HOW TO COMPLETE THIS TASK:
Return only the lines of the listing below that run from the line with "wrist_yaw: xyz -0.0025" through the line with "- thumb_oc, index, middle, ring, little", both ends included, exactly as written.

DATA EXTRACTS:
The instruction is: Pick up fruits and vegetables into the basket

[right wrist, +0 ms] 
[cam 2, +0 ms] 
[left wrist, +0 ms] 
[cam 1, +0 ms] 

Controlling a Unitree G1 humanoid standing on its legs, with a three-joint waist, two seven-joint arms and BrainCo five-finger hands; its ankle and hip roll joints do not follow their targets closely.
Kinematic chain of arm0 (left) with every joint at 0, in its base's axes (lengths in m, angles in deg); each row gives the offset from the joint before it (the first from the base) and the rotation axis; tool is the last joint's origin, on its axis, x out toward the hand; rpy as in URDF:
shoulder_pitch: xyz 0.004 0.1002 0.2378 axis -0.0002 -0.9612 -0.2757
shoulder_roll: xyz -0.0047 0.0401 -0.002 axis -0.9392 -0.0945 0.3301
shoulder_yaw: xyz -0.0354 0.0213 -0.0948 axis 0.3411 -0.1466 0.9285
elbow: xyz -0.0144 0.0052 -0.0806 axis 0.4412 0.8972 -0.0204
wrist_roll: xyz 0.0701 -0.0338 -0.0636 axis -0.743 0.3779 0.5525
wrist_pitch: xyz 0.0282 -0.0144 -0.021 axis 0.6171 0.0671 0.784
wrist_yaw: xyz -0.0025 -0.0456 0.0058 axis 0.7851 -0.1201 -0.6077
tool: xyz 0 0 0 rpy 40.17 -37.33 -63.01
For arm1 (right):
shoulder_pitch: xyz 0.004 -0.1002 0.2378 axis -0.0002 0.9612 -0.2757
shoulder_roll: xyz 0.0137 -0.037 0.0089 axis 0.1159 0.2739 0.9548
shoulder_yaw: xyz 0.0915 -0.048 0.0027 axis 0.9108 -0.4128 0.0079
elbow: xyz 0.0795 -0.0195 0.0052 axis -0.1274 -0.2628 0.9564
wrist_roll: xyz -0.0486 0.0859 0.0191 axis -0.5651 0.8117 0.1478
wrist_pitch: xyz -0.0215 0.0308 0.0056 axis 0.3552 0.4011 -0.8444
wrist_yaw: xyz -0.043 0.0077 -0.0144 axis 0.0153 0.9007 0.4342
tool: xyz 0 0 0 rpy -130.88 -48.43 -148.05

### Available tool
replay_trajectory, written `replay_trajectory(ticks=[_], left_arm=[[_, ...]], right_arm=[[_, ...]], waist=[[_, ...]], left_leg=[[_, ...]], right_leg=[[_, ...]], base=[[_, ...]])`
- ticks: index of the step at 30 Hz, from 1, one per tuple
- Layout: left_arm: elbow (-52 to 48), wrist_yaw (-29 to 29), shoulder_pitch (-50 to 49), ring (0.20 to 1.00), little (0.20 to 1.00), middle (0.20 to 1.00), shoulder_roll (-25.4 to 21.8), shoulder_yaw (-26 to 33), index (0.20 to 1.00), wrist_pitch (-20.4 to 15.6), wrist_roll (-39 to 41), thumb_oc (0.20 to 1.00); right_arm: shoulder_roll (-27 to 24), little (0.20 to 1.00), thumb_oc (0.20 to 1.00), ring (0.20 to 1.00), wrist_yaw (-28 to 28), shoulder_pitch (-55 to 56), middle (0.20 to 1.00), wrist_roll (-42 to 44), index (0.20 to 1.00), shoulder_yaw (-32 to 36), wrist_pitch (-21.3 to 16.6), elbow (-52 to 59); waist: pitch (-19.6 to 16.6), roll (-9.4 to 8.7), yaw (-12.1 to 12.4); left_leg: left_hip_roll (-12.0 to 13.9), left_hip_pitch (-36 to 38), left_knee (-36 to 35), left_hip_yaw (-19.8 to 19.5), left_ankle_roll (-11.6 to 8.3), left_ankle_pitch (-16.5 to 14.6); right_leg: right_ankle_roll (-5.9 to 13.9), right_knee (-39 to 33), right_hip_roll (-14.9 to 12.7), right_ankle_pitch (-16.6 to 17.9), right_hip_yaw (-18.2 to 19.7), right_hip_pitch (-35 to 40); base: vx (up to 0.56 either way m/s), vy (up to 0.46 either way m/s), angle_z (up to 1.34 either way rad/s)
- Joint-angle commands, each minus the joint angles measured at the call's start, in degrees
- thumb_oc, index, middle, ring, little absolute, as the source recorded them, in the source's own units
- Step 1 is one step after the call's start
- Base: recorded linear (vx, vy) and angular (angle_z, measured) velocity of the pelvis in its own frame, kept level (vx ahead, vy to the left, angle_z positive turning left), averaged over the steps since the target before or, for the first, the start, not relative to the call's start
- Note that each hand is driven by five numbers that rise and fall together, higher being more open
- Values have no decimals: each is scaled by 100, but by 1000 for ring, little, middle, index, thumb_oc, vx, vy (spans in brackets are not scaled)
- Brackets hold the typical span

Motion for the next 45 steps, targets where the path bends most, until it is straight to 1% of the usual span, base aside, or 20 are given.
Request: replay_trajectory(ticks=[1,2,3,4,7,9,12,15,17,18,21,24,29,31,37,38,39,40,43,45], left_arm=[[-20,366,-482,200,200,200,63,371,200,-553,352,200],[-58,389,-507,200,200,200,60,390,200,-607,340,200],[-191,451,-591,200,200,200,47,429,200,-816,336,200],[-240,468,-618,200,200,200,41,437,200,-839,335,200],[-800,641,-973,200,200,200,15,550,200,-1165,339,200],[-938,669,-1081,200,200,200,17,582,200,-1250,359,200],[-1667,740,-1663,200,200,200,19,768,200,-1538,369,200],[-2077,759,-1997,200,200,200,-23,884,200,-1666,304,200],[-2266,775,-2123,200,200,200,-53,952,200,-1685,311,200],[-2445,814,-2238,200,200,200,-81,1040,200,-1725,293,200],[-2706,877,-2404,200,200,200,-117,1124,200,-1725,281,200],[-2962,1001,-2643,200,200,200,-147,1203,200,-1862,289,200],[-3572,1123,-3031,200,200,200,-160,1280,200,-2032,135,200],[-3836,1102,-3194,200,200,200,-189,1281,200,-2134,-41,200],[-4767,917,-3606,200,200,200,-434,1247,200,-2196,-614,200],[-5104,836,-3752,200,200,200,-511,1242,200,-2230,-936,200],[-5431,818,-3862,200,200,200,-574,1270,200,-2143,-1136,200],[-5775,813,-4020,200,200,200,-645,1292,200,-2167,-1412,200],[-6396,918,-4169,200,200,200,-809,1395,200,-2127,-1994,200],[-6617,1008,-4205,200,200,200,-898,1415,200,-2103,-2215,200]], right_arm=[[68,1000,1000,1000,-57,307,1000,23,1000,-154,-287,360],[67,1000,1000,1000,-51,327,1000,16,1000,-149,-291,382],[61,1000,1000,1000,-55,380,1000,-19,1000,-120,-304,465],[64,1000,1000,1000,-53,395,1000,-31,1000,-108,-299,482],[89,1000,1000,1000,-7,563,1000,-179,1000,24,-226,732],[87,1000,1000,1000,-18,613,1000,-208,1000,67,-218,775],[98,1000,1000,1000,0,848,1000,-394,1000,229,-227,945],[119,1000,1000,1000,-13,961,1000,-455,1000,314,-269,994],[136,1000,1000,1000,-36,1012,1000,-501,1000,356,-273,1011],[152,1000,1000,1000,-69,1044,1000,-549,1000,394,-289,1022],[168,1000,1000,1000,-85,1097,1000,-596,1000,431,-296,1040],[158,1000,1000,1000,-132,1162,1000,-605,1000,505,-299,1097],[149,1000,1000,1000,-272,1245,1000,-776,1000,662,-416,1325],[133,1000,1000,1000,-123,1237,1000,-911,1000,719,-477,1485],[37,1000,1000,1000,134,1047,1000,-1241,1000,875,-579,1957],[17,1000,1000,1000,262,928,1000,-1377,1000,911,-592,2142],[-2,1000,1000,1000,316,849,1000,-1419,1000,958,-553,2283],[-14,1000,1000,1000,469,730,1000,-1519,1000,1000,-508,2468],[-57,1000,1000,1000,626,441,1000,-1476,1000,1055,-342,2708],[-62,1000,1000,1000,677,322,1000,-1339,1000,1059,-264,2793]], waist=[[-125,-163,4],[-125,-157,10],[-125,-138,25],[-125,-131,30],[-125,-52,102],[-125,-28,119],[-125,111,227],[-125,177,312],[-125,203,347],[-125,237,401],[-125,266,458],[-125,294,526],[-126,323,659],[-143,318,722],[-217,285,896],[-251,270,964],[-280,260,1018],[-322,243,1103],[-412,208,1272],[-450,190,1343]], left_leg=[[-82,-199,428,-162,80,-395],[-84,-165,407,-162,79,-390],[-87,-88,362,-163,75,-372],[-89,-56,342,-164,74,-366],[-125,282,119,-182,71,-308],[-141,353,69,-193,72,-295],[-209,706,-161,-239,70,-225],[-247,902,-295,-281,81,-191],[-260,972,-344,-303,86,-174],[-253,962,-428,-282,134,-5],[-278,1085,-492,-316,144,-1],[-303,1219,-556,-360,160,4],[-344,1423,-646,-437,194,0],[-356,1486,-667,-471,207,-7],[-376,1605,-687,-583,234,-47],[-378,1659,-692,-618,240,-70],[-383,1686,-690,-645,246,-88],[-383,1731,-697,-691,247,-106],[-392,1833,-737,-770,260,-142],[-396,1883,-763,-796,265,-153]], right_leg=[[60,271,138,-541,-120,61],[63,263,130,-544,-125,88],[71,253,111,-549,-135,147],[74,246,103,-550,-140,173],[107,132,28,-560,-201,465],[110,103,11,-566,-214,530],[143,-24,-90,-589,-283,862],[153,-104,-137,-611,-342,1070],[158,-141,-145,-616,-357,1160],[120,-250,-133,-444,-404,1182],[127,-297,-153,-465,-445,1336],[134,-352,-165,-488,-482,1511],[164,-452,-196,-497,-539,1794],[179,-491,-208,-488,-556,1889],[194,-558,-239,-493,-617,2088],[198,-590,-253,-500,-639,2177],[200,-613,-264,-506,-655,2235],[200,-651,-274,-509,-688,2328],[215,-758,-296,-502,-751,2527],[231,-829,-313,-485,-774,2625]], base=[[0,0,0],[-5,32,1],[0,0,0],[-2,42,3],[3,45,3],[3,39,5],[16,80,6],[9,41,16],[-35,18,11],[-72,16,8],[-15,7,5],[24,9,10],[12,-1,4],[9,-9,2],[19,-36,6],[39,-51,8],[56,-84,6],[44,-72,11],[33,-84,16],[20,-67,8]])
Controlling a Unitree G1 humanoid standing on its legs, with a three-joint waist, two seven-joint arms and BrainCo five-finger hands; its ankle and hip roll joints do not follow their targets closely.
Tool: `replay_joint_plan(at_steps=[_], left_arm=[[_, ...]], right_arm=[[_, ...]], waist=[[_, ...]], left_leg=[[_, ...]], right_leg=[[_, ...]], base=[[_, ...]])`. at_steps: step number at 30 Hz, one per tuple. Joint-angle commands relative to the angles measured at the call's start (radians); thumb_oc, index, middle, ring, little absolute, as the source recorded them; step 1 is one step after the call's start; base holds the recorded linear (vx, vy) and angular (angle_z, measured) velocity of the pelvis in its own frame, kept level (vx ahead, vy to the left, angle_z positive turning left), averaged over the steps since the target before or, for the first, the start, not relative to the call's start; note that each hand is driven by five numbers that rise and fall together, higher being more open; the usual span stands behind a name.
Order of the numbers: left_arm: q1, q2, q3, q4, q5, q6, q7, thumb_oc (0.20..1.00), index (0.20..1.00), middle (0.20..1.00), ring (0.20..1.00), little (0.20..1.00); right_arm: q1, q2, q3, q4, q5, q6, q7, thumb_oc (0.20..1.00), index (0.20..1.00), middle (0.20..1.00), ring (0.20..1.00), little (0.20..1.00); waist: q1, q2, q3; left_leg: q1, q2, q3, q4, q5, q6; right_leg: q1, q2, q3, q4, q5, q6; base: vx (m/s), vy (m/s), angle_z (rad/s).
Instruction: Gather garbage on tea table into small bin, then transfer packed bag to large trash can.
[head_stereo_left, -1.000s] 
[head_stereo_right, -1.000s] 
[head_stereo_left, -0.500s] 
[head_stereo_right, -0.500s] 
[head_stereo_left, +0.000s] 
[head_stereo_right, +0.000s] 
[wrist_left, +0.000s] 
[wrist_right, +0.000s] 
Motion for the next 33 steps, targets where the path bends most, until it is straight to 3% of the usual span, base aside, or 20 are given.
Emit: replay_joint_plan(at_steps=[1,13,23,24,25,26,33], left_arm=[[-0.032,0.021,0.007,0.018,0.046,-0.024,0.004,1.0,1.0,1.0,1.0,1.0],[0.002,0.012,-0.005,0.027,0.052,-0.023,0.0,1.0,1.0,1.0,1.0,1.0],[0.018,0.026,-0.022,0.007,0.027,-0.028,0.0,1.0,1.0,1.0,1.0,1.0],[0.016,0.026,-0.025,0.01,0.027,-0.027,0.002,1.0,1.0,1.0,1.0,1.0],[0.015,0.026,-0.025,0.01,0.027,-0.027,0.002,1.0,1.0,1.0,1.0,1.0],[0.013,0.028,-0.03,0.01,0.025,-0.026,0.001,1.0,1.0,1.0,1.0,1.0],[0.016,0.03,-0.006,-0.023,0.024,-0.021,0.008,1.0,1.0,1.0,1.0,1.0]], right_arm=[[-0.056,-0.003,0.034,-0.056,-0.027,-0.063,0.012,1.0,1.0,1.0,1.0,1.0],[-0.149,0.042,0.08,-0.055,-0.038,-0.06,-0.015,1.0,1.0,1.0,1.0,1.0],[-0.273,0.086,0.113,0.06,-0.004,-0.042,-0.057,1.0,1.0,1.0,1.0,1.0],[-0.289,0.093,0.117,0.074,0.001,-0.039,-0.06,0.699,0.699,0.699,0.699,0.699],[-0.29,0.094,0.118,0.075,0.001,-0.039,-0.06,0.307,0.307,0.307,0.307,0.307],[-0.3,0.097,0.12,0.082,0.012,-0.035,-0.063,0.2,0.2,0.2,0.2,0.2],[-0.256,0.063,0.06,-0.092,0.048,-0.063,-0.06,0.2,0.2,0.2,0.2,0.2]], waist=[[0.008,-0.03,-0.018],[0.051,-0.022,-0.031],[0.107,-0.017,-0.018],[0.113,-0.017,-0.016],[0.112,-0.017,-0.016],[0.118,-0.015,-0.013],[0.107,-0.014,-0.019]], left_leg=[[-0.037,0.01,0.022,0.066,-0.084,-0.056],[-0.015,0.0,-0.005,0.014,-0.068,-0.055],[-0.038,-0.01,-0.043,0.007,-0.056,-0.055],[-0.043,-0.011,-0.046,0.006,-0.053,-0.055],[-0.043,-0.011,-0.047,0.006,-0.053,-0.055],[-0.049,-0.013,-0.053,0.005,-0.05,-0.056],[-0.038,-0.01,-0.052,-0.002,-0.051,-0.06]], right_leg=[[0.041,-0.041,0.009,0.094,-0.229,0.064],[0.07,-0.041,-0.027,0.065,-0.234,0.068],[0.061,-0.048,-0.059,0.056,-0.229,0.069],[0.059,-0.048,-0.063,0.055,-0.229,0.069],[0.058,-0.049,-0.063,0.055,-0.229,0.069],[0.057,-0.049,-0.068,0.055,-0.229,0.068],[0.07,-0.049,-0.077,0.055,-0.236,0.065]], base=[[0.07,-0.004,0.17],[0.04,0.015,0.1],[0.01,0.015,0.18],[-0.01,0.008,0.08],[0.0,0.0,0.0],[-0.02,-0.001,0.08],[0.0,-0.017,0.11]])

TASK ANSWER:
wrist_yaw: xyz -0.0025 -0.0456 0.0058 axis 0.7851 -0.1201 -0.6077
tool: xyz 0 0 0 rpy 40.17 -37.33 -63.01
For arm1 (right):
shoulder_pitch: xyz 0.004 -0.1002 0.2378 axis -0.0002 0.9612 -0.2757
shoulder_roll: xyz 0.0137 -0.037 0.0089 axis 0.1159 0.2739 0.9548
shoulder_yaw: xyz 0.0915 -0.048 0.0027 axis 0.9108 -0.4128 0.0079
elbow: xyz 0.0795 -0.0195 0.0052 axis -0.1274 -0.2628 0.9564
wrist_roll: xyz -0.0486 0.0859 0.0191 axis -0.5651 0.8117 0.1478
wrist_pitch: xyz -0.0215 0.0308 0.0056 axis 0.3552 0.4011 -0.8444
wrist_yaw: xyz -0.043 0.0077 -0.0144 axis 0.0153 0.9007 0.4342
tool: xyz 0 0 0 rpy -130.88 -48.43 -148.05

### Available tool
replay_trajectory, written `replay_trajectory(ticks=[_], left_arm=[[_, ...]], right_arm=[[_, ...]], waist=[[_, ...]], left_leg=[[_, ...]], right_leg=[[_, ...]], base=[[_, ...]])`
- ticks: index of the step at 30 Hz, from 1, one per tuple
- Layout: left_arm: elbow (-52 to 48), wrist_yaw (-29 to 29), shoulder_pitch (-50 to 49), ring (0.20 to 1.00), little (0.20 to 1.00), middle (0.20 to 1.00), shoulder_roll (-25.4 to 21.8), shoulder_yaw (-26 to 33), index (0.20 to 1.00), wrist_pitch (-20.4 to 15.6), wrist_roll (-39 to 41), thumb_oc (0.20 to 1.00); right_arm: shoulder_roll (-27 to 24), little (0.20 to 1.00), thumb_oc (0.20 to 1.00), ring (0.20 to 1.00), wrist_yaw (-28 to 28), shoulder_pitch (-55 to 56), middle (0.20 to 1.00), wrist_roll (-42 to 44), index (0.20 to 1.00), shoulder_yaw (-32 to 36), wrist_pitch (-21.3 to 16.6), elbow (-52 to 59); waist: pitch (-19.6 to 16.6), roll (-9.4 to 8.7), yaw (-12.1 to 12.4); left_leg: left_hip_roll (-12.0 to 13.9), left_hip_pitch (-36 to 38), left_knee (-36 to 35), left_hip_yaw (-19.8 to 19.5), left_ankle_roll (-11.6 to 8.3), left_ankle_pitch (-16.5 to 14.6); right_leg: right_ankle_roll (-5.9 to 13.9), right_knee (-39 to 33), right_hip_roll (-14.9 to 12.7), right_ankle_pitch (-16.6 to 17.9), right_hip_yaw (-18.2 to 19.7), right_hip_pitch (-35 to 40); base: vx (up to 0.56 either way m/s), vy (up to 0.46 either way m/s), angle_z (up to 1.34 either way rad/s)
- Joint-angle commands, each minus the joint angles measured at the call's start, in degrees
- thumb_oc, index, middle, ring, little absolute, as the source recorded them, in the source's own units

No additional lines are needed for this answer.